- Born: Daniel Robert Bolton 5 December 1972
- Died: 15 March 1998 (aged 25)
- Years active: 1997–1998

= Darcy Clay =

Darcy Clay (born Daniel Robert Bolton, 5 December 1972 – 15 March 1998) was a New Zealand singer, songwriter and musician, who was made famous in 1997 for his Number 5 hit "Jesus I Was Evil", in which he recorded all of the instruments in his bedroom on a 4-track recorder. He was signed to Antenna Records.

==Background==
Darcy grew up in Birkenhead, Auckland. When he was 14 years old he spent 9 months living in Atlanta, Georgia and later lived for 18 months in the Blue Mountains of New South Wales, Australia with his Aunt, Che, her husband, Peter, and his cousin, Madelaine.

Darcy Clay's favourite bands were Mötley Crüe, Twisted Sister, AC-DC, Van Halen, Led Zeppelin, and a variety of other metal bands and a broad variety of country and other western music. He very much enjoyed The Highwaymen and had a deep appreciation of the Beatles and Bob Dylan. All of his songs on the EP "Jesus I was Evil" were written (except "Jolene"), played (all instruments and vocals), recorded, and produced by Darcy Clay alone.

==Music==
Clay's entire career output consisted of two six track EPs, Jesus I Was Evil and (posthumously) a live EP Songs For Beethoven, recorded on DAT tape when he opened for Blur's 1997 New Zealand performance (including a solo performance of "Candle in the Wind", the tribute to Marilyn Monroe written by Elton John and Bernie Taupin who later re-recorded it as a tribute to Princess Diana, who had died less than two months beforehand). The two EPs were reissued back to back as an album entitled Darcy Anthology, featuring a bonus CD of all of Darcy Clay music videos, interview footage and press clippings created before his death in 1998.

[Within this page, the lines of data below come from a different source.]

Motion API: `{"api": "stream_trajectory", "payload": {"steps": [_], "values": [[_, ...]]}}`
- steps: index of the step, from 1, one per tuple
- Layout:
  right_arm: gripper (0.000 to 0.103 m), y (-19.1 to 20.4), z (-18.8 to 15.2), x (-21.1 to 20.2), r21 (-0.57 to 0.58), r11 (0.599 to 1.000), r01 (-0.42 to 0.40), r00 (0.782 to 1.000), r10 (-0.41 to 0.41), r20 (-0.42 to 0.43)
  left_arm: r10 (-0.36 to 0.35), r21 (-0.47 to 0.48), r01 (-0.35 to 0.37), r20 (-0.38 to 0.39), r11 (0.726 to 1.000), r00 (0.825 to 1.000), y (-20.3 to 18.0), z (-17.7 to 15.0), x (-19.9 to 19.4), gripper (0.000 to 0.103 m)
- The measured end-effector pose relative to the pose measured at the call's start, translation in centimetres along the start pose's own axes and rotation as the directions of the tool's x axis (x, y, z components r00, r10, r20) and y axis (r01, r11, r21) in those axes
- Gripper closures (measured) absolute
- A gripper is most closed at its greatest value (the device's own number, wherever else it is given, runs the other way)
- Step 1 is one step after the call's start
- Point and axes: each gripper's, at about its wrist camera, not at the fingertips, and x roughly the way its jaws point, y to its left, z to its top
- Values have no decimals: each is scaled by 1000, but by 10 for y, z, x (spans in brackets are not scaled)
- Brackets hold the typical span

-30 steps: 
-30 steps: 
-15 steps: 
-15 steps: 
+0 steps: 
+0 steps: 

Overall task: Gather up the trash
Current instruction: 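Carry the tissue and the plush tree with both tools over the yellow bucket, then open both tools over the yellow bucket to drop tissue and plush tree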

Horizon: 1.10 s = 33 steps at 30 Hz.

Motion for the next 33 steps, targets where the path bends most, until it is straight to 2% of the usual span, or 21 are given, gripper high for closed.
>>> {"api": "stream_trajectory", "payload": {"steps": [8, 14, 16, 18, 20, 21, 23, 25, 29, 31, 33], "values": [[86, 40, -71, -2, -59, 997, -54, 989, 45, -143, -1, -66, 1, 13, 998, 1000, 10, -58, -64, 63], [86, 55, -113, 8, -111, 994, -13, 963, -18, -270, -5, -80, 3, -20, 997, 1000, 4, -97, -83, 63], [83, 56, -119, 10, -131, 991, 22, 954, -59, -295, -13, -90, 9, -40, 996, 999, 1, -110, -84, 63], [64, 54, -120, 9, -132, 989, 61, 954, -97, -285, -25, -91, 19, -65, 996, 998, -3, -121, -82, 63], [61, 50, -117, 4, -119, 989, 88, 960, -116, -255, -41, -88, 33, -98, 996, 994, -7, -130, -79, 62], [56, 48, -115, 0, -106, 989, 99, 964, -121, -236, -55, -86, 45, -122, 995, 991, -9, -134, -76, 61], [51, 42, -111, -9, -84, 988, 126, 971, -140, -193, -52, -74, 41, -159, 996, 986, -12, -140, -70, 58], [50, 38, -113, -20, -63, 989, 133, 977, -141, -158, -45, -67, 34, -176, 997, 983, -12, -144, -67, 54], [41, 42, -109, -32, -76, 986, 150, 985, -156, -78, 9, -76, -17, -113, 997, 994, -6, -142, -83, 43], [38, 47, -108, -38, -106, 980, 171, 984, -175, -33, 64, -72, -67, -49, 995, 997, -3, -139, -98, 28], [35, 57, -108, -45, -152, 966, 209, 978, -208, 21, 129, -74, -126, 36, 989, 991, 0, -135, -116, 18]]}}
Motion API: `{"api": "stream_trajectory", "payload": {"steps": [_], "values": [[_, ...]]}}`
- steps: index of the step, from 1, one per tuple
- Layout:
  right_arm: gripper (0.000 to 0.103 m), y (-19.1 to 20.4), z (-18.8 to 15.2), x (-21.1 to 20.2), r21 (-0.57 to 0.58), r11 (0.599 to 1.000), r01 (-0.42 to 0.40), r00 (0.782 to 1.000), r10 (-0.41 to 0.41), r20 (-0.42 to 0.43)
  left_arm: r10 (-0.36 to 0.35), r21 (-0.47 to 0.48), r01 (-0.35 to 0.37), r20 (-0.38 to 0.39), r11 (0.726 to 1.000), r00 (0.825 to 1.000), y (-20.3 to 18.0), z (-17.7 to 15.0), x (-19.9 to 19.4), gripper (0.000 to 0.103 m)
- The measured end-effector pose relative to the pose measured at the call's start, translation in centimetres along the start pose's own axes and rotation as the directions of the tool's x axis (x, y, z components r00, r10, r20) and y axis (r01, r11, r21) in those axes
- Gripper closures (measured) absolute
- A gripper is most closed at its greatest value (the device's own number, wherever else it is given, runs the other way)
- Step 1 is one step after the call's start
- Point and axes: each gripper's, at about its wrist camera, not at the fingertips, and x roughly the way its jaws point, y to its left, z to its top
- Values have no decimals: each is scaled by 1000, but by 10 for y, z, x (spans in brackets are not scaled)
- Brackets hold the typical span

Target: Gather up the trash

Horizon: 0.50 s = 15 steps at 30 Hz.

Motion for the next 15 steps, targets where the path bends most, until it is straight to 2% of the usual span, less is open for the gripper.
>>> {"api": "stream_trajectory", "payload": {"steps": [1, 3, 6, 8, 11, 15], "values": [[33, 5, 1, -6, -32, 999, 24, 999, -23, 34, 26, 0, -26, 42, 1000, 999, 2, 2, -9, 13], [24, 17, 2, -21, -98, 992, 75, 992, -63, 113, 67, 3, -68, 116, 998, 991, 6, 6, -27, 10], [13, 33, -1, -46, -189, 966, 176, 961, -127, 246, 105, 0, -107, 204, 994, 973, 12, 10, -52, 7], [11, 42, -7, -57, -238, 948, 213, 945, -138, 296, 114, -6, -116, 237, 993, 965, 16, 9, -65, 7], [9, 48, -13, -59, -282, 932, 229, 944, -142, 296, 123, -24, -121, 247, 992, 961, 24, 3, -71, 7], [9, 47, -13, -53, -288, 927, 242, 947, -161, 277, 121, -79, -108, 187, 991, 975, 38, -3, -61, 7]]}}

His music has been described as "country-fried punk rock" - his Jesus I Was Evil EP featured a cover of Dolly Parton's Jolene, amongst other somewhat country-flavoured rock songs.

Clay's song "Jesus I Was Evil" was covered by Australian group Butterfingers, and his song "All I Gotta Do" was covered by Justin Hawkins' (of The Darkness) solo outfit Hot Leg in 2009

==Awards==

| Awards | Year | Category | Work | Result |
| RIANZ | 1998 | Single of the Year | "Jesus I Was Evil" | Nominated |
| Most Promising Male Vocalist |  | Won |

==Death==
Darcy Clay died by suicide on 15 March 1998. At the time of his suicide Clay was scheduled to perform on 9 April 1998 at the Levi's Life Festival, a suicide prevention and awareness event.